やがて、床の振動が鳴り止むと、大きな空洞が正面に見えた。
バーシングが、何かを考えながら言った。
「……[古き翼の王]は人間たちに殺されたと、そう主張する勢力が、この後の時代に生まれた」
ミラベルは言った。
「あ、の……随分と、その、[古き翼の王]のイメージが――」
「当たり前だ」
と、リィーンド。
「あれが、本物の、[古き翼の王]。世界で最初に生まれた命であり、[原初の神々]が世界を託した王。――そうか、[古き翼の王]は、自らの意思で……」
バーシングが口を挟む。
「俺から言わせれば、だ。リィーンド。

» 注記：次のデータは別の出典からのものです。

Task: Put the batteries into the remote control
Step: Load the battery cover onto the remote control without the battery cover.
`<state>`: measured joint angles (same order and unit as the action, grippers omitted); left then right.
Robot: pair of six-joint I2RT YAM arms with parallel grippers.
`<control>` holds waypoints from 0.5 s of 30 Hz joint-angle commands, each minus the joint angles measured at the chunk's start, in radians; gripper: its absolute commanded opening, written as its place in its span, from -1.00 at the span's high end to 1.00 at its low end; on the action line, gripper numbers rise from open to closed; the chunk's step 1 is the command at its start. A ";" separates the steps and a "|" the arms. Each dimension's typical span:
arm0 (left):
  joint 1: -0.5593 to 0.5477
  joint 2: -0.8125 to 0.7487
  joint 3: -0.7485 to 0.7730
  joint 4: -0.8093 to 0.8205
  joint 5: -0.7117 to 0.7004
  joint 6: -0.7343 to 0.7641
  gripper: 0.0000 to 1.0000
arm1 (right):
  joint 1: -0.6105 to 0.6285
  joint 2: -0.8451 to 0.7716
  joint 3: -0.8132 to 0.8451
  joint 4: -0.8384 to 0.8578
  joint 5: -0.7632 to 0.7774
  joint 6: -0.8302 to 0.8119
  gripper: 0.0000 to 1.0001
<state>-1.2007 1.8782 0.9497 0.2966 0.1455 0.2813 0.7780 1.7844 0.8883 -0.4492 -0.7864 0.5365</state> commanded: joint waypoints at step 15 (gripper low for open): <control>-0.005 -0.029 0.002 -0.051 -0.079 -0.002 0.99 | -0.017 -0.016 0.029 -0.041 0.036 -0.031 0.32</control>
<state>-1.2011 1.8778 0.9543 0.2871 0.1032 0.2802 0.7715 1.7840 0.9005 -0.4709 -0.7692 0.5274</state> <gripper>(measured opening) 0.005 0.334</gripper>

[古き翼の王]を神格化しすぎているのでは無いか?」
一瞬、リィーンドが心の底から怒り、牙をむき出しにする。
だがバーシングは臆せず言った。
「[古き翼の王]も、一つの命に過ぎない。だから彼が弱音を吐ける相手が、必要だったというのが俺の思うところだ。どうだ?」
すると、リィーンドは押し黙り、忌々しげな顔のまま視線を落とした。
一同は、更に奥へと足を進めた。